Distruzione e alterazione degli ambienti di foraggiamento
Durante l'epoca romana, le nostre principali aree di pianura, come ad esempio le zone intorno a Torino, Milano e l'Emilia Romagna, si presentavano completamente ricoperte da lussureggianti foreste di latifoglie, composte da diversi strati di vegetazione, fino ad arrivare alla volta dominata da querce alte anche 45 metri (più o meno l'altezza di un palazzo di 13 piani!). Le foreste erano, però, frammentate da spazi con vegetazione erbaceo-arbustiva, create da incendi naturali o dalla caduta di grossi e vecchi alberi. C'erano anche fiumi, liberi di cambiare naturalmente il proprio corso e paludi su cui volavano grossi sciami di insetti legati all'acqua. È facile intuire quanto tutto questo fosse ideale per le popolazioni di Chirotteri.

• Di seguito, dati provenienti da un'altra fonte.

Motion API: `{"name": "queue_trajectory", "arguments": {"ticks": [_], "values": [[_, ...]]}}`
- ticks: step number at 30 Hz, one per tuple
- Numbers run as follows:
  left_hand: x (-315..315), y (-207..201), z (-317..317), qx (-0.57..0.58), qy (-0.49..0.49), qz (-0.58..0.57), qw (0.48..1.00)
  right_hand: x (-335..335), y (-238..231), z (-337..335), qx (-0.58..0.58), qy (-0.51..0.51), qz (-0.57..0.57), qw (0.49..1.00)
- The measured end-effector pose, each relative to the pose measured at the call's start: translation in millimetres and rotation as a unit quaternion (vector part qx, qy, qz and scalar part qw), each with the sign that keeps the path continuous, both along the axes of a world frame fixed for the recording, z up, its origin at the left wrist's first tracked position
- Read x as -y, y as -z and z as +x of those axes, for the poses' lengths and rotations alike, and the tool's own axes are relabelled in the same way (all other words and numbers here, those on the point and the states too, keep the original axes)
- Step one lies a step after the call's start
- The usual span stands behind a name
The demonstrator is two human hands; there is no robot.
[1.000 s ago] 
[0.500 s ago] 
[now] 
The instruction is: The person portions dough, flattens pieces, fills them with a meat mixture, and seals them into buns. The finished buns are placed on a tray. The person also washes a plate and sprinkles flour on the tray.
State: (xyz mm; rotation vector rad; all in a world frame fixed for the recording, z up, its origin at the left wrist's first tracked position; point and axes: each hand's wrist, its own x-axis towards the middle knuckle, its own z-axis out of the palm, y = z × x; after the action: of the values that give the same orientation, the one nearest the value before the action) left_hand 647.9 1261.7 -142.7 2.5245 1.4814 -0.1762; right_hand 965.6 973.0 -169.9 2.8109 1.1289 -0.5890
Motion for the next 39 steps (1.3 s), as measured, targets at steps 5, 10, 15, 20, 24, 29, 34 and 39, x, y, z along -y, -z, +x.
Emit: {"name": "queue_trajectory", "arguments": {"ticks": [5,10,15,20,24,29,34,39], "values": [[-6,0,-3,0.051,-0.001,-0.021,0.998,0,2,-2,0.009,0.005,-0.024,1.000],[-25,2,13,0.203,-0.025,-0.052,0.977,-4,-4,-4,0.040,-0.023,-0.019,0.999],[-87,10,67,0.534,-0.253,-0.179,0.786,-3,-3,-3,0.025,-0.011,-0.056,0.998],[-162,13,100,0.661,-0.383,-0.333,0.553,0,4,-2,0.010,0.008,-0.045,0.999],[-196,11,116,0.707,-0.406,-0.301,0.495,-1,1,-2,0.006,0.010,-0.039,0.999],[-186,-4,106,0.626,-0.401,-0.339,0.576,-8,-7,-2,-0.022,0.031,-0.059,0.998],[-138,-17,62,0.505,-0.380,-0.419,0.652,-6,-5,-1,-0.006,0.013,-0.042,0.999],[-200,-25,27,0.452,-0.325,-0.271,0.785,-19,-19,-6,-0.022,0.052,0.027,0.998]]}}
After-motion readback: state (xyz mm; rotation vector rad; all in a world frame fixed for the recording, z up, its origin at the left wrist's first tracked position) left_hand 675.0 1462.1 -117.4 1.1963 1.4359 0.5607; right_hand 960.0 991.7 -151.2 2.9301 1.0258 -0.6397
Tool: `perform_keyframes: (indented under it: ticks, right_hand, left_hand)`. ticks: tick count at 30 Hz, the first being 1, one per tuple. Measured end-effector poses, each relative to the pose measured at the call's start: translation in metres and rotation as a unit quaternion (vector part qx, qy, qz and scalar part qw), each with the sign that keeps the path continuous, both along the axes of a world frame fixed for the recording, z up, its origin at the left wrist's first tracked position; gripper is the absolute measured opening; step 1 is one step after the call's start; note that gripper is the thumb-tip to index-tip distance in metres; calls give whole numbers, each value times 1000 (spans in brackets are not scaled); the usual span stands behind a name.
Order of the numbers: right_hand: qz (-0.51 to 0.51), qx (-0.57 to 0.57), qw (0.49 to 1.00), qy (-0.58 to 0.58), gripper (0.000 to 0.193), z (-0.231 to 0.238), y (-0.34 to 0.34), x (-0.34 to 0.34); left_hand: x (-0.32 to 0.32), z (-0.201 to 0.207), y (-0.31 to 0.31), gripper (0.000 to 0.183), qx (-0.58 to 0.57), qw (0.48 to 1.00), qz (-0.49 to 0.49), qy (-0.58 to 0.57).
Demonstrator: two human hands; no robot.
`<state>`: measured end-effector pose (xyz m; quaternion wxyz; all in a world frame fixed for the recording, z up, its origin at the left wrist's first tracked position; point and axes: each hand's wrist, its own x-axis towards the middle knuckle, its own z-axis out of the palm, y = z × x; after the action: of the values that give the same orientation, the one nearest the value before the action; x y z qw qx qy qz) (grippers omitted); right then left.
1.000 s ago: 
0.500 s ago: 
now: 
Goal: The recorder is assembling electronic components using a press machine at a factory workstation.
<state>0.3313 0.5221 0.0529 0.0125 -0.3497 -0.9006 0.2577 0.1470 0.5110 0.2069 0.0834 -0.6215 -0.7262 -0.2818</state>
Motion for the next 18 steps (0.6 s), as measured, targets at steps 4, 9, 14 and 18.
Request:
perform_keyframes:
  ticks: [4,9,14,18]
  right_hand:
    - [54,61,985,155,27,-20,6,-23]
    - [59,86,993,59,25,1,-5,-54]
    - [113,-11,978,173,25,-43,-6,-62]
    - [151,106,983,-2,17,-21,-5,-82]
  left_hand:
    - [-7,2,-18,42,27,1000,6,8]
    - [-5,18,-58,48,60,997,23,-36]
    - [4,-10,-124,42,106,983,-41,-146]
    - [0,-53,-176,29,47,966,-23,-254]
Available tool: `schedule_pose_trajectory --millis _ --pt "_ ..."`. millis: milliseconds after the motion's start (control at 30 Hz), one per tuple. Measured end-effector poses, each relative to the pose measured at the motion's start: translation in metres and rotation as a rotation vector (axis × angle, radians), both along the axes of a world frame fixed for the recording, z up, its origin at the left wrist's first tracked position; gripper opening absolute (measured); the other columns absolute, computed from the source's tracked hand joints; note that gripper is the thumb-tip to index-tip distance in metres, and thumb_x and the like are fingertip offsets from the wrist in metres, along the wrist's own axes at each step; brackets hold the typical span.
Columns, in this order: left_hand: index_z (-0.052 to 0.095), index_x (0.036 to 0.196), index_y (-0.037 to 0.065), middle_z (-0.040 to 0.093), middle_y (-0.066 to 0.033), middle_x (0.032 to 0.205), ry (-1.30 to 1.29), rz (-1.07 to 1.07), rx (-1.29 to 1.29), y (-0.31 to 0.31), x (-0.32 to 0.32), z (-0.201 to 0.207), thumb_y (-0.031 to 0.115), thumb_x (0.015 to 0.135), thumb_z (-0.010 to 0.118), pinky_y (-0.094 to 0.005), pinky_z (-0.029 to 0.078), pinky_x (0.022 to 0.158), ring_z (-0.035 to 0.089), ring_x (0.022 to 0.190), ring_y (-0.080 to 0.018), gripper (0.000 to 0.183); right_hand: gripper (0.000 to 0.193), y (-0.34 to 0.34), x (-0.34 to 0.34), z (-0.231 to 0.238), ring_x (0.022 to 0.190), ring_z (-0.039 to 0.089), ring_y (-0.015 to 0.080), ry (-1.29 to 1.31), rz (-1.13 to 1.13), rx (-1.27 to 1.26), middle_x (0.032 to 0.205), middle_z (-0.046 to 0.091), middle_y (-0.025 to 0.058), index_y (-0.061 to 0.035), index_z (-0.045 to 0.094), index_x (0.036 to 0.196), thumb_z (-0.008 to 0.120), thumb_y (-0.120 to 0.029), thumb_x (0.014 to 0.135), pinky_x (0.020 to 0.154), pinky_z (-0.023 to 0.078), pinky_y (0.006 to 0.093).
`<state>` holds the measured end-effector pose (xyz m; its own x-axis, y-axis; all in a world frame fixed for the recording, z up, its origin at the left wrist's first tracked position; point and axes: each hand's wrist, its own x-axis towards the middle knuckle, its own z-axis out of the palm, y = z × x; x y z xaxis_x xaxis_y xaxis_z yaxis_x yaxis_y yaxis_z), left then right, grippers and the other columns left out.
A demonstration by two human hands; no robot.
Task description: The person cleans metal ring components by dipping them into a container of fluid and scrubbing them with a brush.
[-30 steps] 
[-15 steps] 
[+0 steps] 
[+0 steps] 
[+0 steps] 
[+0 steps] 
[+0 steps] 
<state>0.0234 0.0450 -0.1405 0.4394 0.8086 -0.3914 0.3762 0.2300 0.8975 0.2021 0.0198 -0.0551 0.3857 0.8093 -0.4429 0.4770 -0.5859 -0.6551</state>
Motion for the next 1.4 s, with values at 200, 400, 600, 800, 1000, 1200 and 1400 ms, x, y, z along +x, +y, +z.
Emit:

In Italia con l'inizio della “centuriazione” romana, questi ambienti lasciarono il posto a campi agricoli e pianure bonificate. La centuriazione era un sistema con cui i romani organizzavano il territorio agricolo, cioè in parcelle individuate con regolarità geometrica, che venivano assegnate a privati per essere disboscate e coltivate. In seguito, durante il medioevo, i monaci bonificarono gran parte delle aree palustri. Con l'arrivo del progresso tecnologico, dopo la fine della Seconda guerra mondiale, i trattori e le macchine agricole permisero la coltivazione di ampie superfici di terreno in modo molto veloce ed efficace.
Furono eliminati gli ultimi relitti di vegetazione spontanea rimasta, che intralciavano il movimento delle macchine agricole, e le popolazioni di numerose specie di insetti forestali iniziarono a diminuire. Di pari passo diminuì l'allevamento di bestie da soma e di conseguenza le specie di insetti a loro legate. L'introduzione degli insetticidi nella moderna agricoltura ha condizionato la possibilità di alimentarsi per molte specie di chirotteri. Infatti, i pipistrelli non solo hanno meno disponibilità di prede, che vengono sterminate dagli insetticidi, ma trovano anche insetti contaminati. I pipistrelli, quindi, si trovano ad assumere insetticidi attraverso gli insetti di cui si alimentano e ad accumularli nelle proprie riserve di grasso. Al risveglio dal letargo, quando il pipistrello consuma in pochissimo tempo le riserve di grasso accumulate per riprendere l'attività, i veleni accumulati entrano nel circolo sanguigno, provocandone spesso la morte.

Distruzione e alterazione dei siti di rifugio
I siti naturali dei pipistrelli per il riposo diurno sono cavità degli alberi, gallerie scavate nei tronchi dalle larve di insetti del legno, grotte e fessure nelle pareti rocciose. Valide alternative ai rifugi naturali sono le miniere abbandonate, interstizi di edifici, sottotetti e solai, o ancora spazi sotto i ponti. Sia i rifugi artificiali, sia quelli naturali sono però soggetti a continuo degrado a causa di: disboscamenti, asportazione di alberi morti, visite turistiche o speleologiche all'interno delle grotte, che disturbano il risposo dei Chirotteri. Quando i pipistrelli sono in letargo, l'innalzamento della temperatura ambientale dovuta alla presenza umana, può provocare il processo di risveglio, e in questo modo il grasso accumulato viene parzialmente consumato. Se il risveglio avviene più volte durante il letargo, in primavera gli esemplari rischiano di non avere più riserve sufficienti per il risveglio definitivo e quindi possono morire. Per quanto riguarda i vecchi edifici e le miniere, spesso vengono demoliti o destinate a nuovi usi e così si perdono altri rifugi.